Mike Johnson and His Teen Son Monitor Each Other’s Porn Usage! Freaks!

Since being elected Speaker of the House we’ve become aware of how much of an evangelical nutcase Mike Johnson is, but the latest revelation just boggles the mind.

The expose, via Rolling Stone magazine, is that of at least last year Johnson and his then 17-year-old son monitored each other’s online porn activity in an effort to ensure neither was giving in to temptation.

Johnson bragged about using “Covenant Eyes”, the Christian-created software that is supposed to stop anyone who subscribes to if from browsing porn web sites or looking at questionable images.

WTF? I know evangelicals engage in many creepy behaviors, but this takes the cake.
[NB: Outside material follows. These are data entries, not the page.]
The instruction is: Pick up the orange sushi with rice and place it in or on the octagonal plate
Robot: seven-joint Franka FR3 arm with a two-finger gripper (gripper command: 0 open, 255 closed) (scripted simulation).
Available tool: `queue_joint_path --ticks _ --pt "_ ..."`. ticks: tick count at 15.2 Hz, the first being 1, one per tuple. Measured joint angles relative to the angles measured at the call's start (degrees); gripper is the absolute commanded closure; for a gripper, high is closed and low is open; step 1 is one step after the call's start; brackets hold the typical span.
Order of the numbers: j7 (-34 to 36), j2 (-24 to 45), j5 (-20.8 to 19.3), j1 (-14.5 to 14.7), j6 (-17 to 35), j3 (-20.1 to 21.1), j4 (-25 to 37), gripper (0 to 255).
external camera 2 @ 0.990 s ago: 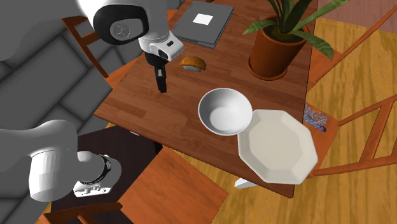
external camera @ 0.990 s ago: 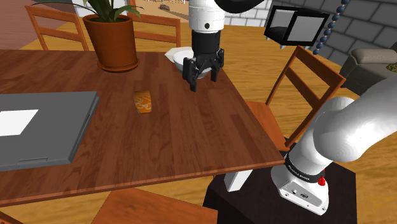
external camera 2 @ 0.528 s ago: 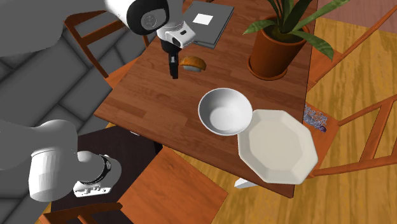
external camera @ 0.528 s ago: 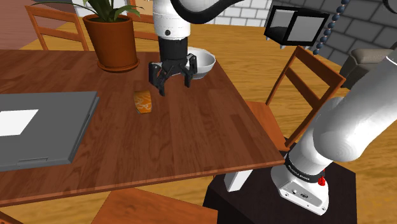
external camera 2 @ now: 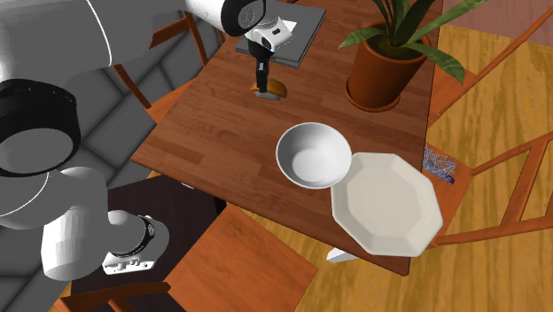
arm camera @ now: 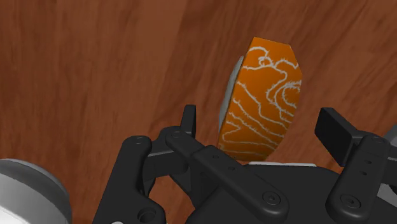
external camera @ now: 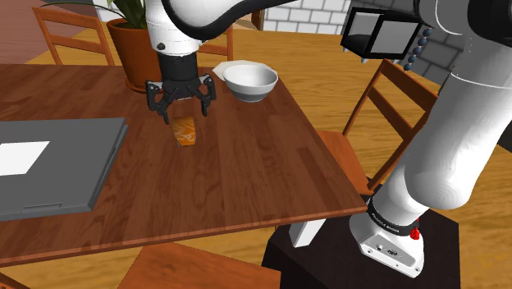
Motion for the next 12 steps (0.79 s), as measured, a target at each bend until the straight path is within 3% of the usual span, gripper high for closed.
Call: queue_joint_path --ticks 12 --pt "2.2 3.1 -1.8 0.7 5.6 -0.1 -2.6 0"
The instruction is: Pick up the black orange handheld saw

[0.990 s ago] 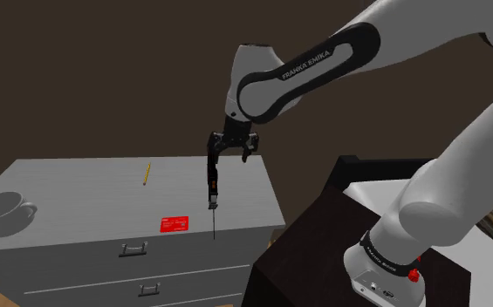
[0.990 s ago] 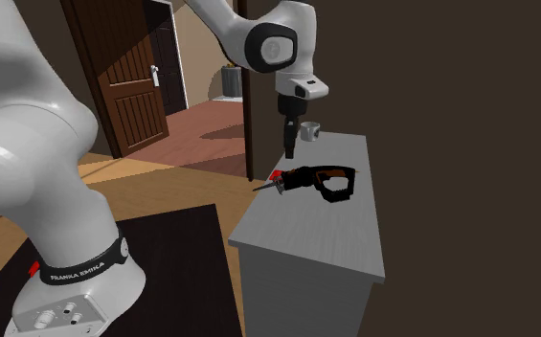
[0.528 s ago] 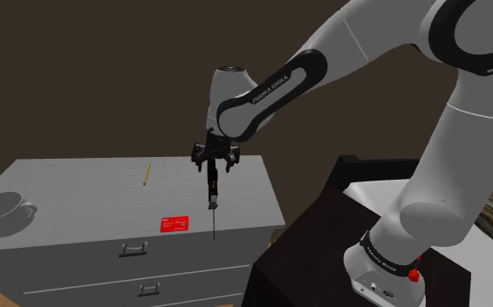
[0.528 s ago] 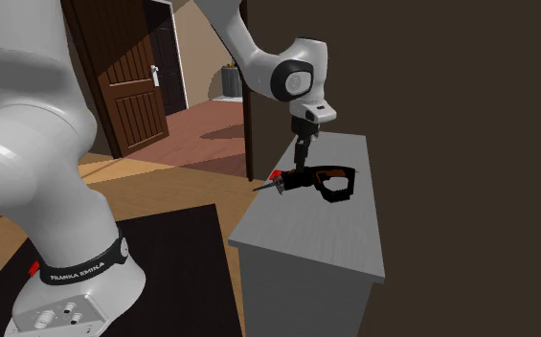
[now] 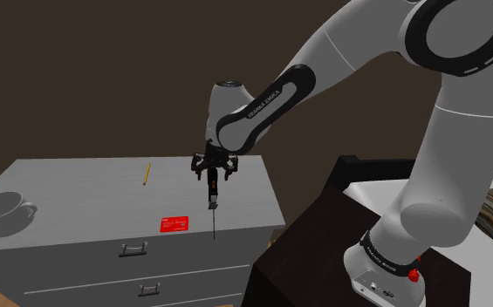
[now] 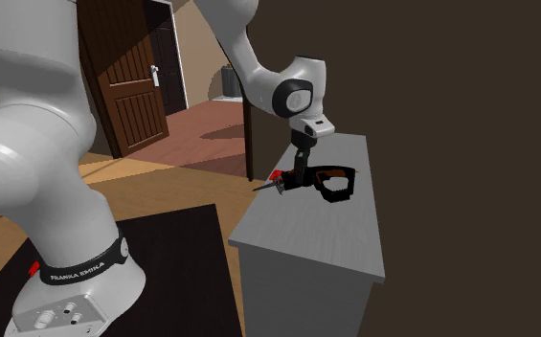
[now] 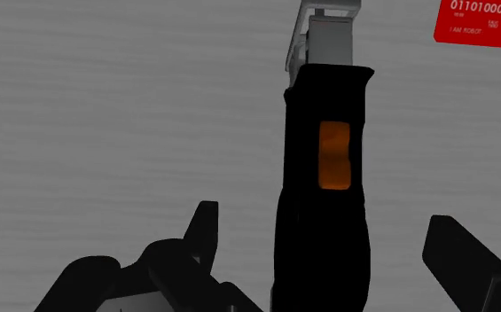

Since time immemorial teenagers have sought to satisfy their curiosity about sex by getting their hands on any sexual matter: Playboy and Penthouse magazines in the 60’s and 70’s, hardcore online sex videos in the digital age.

From tablets to laptops to cell phones, the average teen owns several digital devices that they can use to access the internet, including porn sites. A horny teenager can circumvent Covenant Eyes, or any other software designed to monitor online porn activity.

Johnson’s teen son may allow his dad to install Covenant Eyes on his primary laptop, and he won’t even try to disable it or render it useless, because he can always enjoy porn on his other devices.

A normal dad would tell his young son: I know you’re looking at porn, the temptation is just too great for a normal teen with raging hormones. The human body is beautiful, but just remember that most porn dehumanizes, objectifies and debases women by reducing them to body orifices.

Only an evangelical freak who is afraid of human sexuality would coerce his son to install Covenant Eyes on his computer so they can monitor each other’s porn activity.

WWJD? Jesus would tell Mike Johnson: Listen, you wanker! Stop bringing ridicule to the religion that bears my name! Keep your weird religious practices to yourself!